_EXERCISE INSTRUCTIONS_. Below are records to write out exactly; drop the pictures when you do.

Dataset entries
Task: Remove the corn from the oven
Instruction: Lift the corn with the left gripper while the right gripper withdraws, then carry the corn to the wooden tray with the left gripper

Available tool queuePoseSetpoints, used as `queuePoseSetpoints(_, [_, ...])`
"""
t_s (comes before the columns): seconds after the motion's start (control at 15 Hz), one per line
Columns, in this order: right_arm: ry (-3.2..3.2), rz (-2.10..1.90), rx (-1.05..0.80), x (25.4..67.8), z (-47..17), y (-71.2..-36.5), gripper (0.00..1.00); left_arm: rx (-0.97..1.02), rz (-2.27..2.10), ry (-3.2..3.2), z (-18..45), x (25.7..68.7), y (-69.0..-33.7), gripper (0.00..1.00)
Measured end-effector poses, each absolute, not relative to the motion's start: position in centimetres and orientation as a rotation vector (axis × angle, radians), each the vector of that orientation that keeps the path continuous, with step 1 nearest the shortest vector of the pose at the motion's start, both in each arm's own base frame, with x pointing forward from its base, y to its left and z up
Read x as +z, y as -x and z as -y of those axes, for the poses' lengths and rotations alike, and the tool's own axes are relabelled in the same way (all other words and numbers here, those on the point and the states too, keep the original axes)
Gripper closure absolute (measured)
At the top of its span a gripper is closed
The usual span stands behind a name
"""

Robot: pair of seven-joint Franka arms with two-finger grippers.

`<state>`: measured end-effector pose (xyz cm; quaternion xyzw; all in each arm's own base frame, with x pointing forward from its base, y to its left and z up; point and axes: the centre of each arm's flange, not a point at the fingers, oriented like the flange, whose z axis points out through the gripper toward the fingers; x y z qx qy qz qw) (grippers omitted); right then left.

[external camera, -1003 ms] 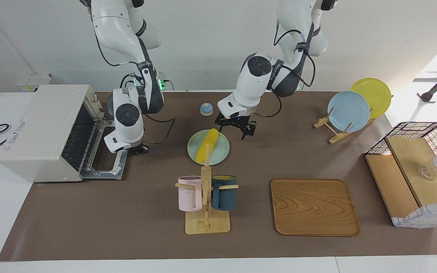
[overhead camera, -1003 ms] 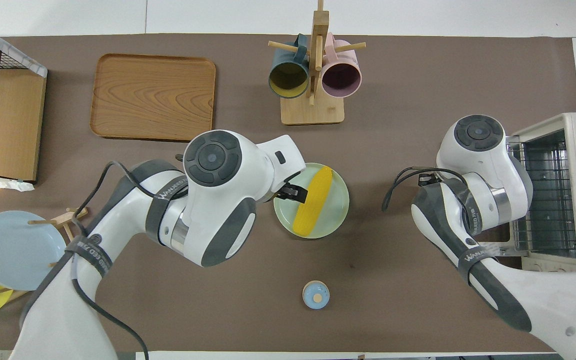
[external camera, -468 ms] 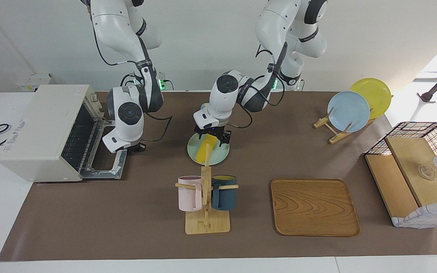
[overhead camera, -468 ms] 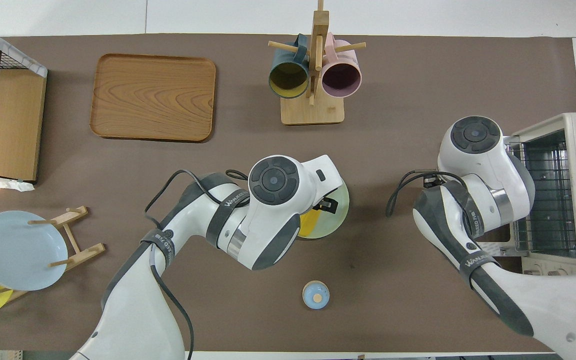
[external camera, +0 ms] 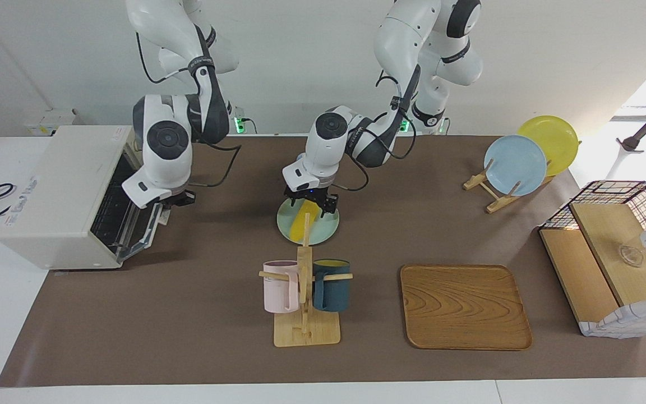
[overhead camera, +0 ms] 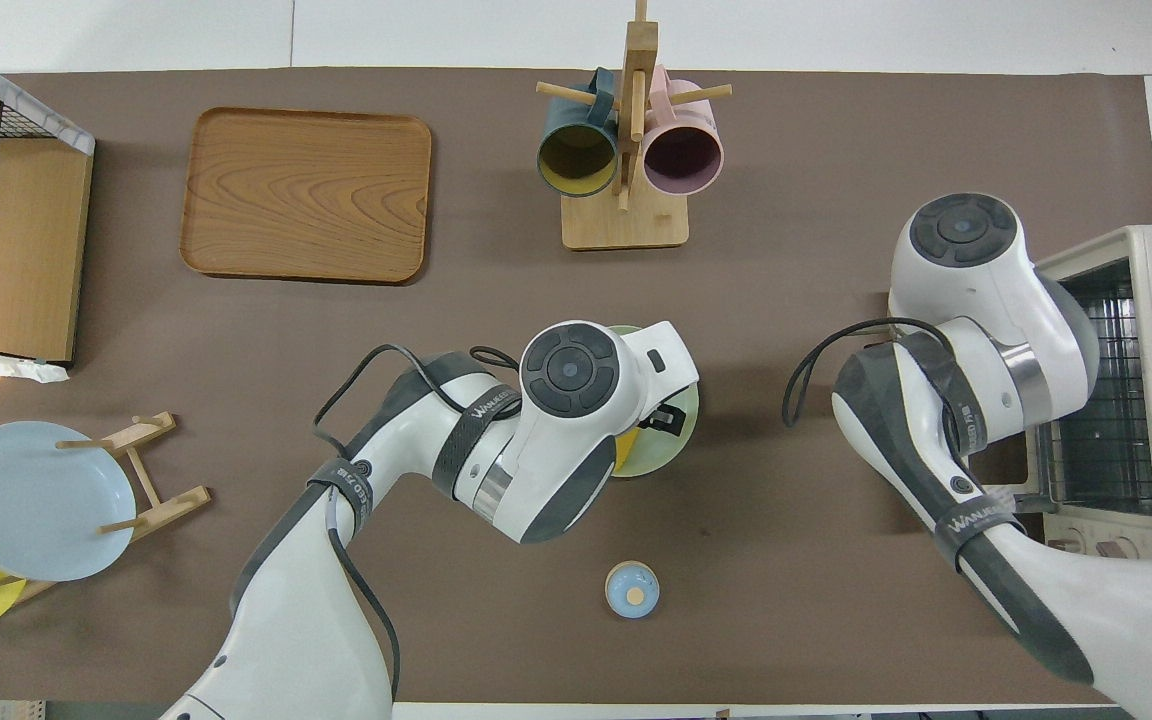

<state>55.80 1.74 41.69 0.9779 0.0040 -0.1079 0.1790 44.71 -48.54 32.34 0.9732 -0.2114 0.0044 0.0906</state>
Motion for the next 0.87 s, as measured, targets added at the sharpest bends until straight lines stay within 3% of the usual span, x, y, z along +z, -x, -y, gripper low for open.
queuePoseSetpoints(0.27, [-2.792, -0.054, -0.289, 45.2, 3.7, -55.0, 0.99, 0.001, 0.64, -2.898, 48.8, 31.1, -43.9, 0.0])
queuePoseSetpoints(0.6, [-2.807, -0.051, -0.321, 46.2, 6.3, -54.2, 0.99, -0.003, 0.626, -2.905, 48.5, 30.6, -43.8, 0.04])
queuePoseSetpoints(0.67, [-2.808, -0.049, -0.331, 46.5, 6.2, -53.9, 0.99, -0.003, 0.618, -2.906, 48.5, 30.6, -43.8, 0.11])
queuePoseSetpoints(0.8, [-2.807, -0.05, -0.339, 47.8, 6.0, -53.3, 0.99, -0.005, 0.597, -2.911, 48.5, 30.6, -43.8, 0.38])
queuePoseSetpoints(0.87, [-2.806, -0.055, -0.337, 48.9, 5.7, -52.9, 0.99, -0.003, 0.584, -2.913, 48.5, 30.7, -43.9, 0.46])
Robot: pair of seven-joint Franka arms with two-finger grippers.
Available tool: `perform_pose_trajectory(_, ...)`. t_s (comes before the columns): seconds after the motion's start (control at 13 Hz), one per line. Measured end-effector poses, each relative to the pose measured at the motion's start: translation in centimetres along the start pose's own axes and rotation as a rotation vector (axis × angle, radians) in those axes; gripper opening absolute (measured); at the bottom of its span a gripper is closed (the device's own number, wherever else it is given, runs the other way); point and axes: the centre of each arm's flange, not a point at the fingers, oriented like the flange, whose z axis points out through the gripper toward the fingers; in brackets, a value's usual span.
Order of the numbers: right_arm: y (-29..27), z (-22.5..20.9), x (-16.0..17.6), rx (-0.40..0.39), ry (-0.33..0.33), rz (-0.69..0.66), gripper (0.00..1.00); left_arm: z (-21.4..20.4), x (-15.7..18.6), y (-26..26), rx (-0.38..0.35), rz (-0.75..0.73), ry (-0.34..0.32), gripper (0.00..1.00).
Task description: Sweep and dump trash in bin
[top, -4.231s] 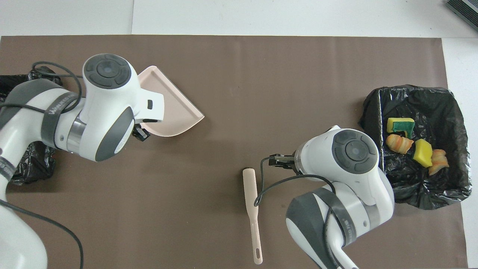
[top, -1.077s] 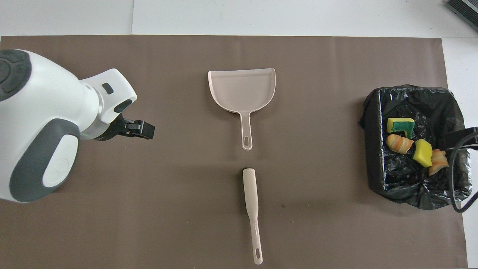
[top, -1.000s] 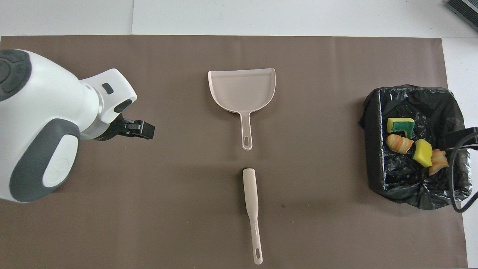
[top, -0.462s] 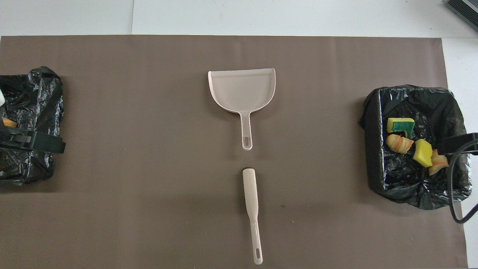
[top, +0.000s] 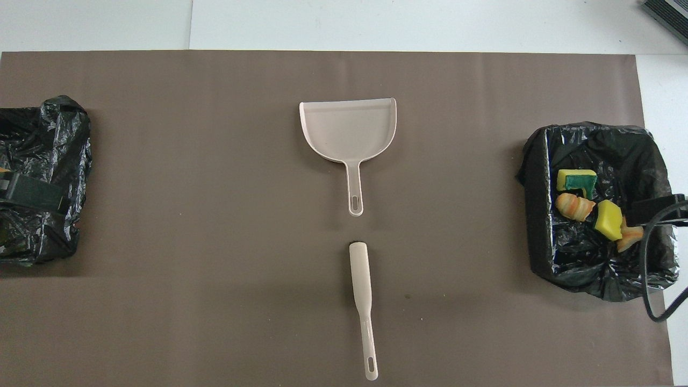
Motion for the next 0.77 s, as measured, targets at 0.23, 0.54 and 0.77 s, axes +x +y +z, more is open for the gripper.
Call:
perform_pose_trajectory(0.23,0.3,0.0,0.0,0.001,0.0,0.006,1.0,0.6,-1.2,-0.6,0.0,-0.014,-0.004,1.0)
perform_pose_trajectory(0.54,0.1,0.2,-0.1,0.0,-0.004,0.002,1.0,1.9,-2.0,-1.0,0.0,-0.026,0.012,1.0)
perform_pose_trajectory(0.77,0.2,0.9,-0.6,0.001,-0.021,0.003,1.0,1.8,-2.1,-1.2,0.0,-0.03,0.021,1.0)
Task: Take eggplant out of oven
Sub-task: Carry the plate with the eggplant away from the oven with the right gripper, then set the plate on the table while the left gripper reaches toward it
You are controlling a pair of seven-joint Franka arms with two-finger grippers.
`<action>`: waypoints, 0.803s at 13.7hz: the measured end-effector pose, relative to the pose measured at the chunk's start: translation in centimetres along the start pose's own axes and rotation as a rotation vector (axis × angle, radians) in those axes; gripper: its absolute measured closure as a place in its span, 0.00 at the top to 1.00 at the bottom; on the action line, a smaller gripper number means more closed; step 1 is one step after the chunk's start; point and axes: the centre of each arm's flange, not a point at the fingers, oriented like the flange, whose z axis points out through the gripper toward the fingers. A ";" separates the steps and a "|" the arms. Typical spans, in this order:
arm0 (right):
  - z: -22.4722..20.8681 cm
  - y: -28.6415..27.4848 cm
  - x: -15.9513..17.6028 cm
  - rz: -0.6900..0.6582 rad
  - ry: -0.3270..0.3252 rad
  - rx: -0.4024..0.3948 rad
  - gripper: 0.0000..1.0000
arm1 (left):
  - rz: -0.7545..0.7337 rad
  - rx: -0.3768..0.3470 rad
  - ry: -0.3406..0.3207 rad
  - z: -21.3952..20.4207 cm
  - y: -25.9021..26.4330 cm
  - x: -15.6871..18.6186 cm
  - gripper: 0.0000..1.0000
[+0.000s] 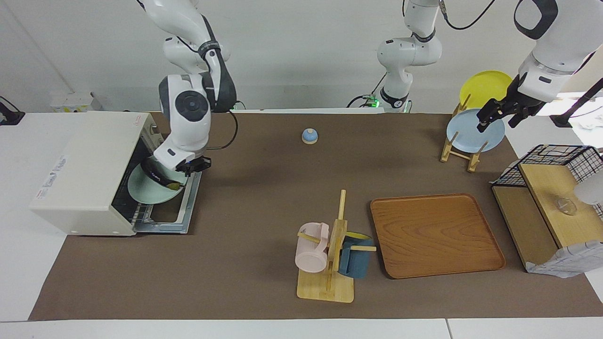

_ANSWER BOX_.
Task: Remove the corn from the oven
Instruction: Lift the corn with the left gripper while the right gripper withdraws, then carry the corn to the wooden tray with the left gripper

Available tool queuePoseSetpoints, used as `queuePoseSetpoints(_, [_, ...])`
"""
t_s (comes before the columns): seconds after the motion's start (control at 15 Hz), one per line
Columns, in this order: right_arm: ry (-3.2..3.2), rz (-2.10..1.90), rx (-1.05..0.80), x (25.4..67.8), z (-47..17), y (-71.2..-36.5), gripper (0.00..1.00); left_arm: rx (-0.97..1.02), rz (-2.27..2.10), ry (-3.2..3.2), z (-18..45), x (25.7..68.7), y (-69.0..-33.7), gripper (0.00..1.00)
Measured end-effector poses, each absolute, not relative to the motion's start: position in centimetres and orientation as a rotation vector (axis × angle, radians), each the vector of that orientation that keeps the path continuous, with step 1 nearest the shortest vector of the pose at the motion's start, both in each arm's own base frame, with x pointing forward from its base, y to its left and z up
Read x as +z, y as -x and z as -y of those axes, for the poses' lengths and rotations alike, and the tool's own axes are relabelled in the same way (all other words and numbers here, those on the point and the states too, keep the original axes)
Gripper closure absolute (measured)
At the top of its span a gripper is closed
The usual span stands behind a name
"""

Robot: pair of seven-joint Franka arms with two-finger grippers.

`<state>`: measured end-effector pose (xyz cm; quaternion xyzw; all in each arm's own base frame, with x pointing forward from its base, y to its left and z up; point and axes: the centre of each arm's flange, not a point at the fingers, oriented like the flange, whose z axis points out through the gripper toward the fingers; x y z qx qy qz qw) (grippers omitted); right then left.

[external camera, -1003 ms] 
[overhead camera, -1003 ms] 
[external camera, -468 ms] 
[overhead camera, -468 ms] 
[external camera, +0 ms] 
[overhead camera, +0 ms] 

<state>55.80 1.74 41.69 0.9779 0.0040 -0.1079 0.1790 44.71 -48.54 32.34 0.9732 -0.2114 0.0044 0.0906</state>
Motion for the next 0.87 s, as measured, targets added at the sharpest bends until straight lines stay within 3% of the usual span, x, y, z along +z, -x, -y, gripper low for open.
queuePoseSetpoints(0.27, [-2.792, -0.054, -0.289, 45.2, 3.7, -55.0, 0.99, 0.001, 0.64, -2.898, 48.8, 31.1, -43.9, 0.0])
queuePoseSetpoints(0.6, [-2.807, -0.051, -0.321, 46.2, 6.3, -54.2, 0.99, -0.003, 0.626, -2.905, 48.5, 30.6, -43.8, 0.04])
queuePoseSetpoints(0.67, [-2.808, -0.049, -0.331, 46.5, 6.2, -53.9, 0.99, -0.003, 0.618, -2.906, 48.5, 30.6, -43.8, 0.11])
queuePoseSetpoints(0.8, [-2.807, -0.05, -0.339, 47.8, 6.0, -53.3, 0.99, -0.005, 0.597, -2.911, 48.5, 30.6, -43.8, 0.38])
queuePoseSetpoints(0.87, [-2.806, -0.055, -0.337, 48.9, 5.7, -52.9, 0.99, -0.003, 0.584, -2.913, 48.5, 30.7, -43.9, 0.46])
Robot: pair of seven-joint Franka arms with two-finger grippers.
Available tool: `perform_pose_trajectory(_, ...)`. t_s (comes before the columns): seconds after the motion's start (control at 13 Hz), one per line. Measured end-effector poses, each relative to the pose measured at the motion's start: translation in centimetres along the start pose's own axes and rotation as a rotation vector (axis × angle, radians) in those axes; gripper opening absolute (measured); at the bottom of its span a gripper is closed (the device's own number, wherever else it is given, runs the other way); point and axes: the centre of each arm's flange, not a point at the fingers, oriented like the flange, whose z axis points out through the gripper toward the fingers; in brackets, a value's usual span.
Order of the numbers: right_arm: y (-29..27), z (-22.5..20.9), x (-16.0..17.6), rx (-0.40..0.39), ry (-0.33..0.33), rz (-0.69..0.66), gripper (0.00..1.00); left_arm: z (-21.4..20.4), x (-15.7..18.6), y (-26..26), rx (-0.38..0.35), rz (-0.75..0.73), ry (-0.34..0.32), gripper (0.00..1.00).
Task description: Sweep and dump trash in bin
[top, -4.231s] 
[top, -1.077s] 
[top, -1.000s] 
[top, -0.462s] 
[top, +0.000s] 
Motion for the next 0.77 s, as measured, targets at 0.23, 0.54 and 0.77 s, axes +x +y +z, more is open for the gripper.
Call:
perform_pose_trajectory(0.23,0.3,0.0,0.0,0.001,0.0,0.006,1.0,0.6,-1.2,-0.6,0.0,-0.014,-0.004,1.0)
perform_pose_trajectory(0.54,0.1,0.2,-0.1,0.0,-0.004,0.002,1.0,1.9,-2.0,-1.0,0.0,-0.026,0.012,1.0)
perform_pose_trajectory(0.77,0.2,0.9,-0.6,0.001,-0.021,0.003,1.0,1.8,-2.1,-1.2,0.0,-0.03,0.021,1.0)
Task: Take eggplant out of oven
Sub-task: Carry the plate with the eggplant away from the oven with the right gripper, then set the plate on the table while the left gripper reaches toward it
You are controlling a pair of seven-joint Franka arms with two-finger grippers.
`<action>`: waypoints, 0.803s at 13.7hz: the measured end-effector pose, relative to the pose measured at the chunk's start: translation in centimetres along the start pose's own axes and rotation as a rotation vector (axis × angle, radians) in those axes; gripper: its absolute measured closure as a place in its span, 0.00 at the top to 1.00 at the bottom; on the action line, a smaller gripper number means more closed; step 1 is one step after the chunk's start; point and axes: the centre of each arm's flange, not a point at the fingers, oriented like the flange, whose z axis points out through the gripper toward the fingers. A ";" separates the steps and a "|" the arms. Typical spans, in this order:
arm0 (right):
  - z: -22.4722..20.8681 cm
  - y: -28.6415..27.4848 cm
  - x: -15.9513..17.6028 cm
  - rz: -0.6900..0.6582 rad
  - ry: -0.3270..0.3252 rad
  - rx: -0.4024..0.3948 rad
  - gripper: 0.0000..1.0000
arm1 (left):
  - rz: -0.7545..0.7337 rad
  - rx: -0.3768..0.3470 rad
  - ry: -0.3406..0.3207 rad
  - z: -21.3952..20.4207 cm
  - y: -25.9021..26.4330 cm
  - x: -15.6871..18.6186 cm
  - gripper: 0.0000..1.0000
[+0.000s] 

The answer has nothing more to it.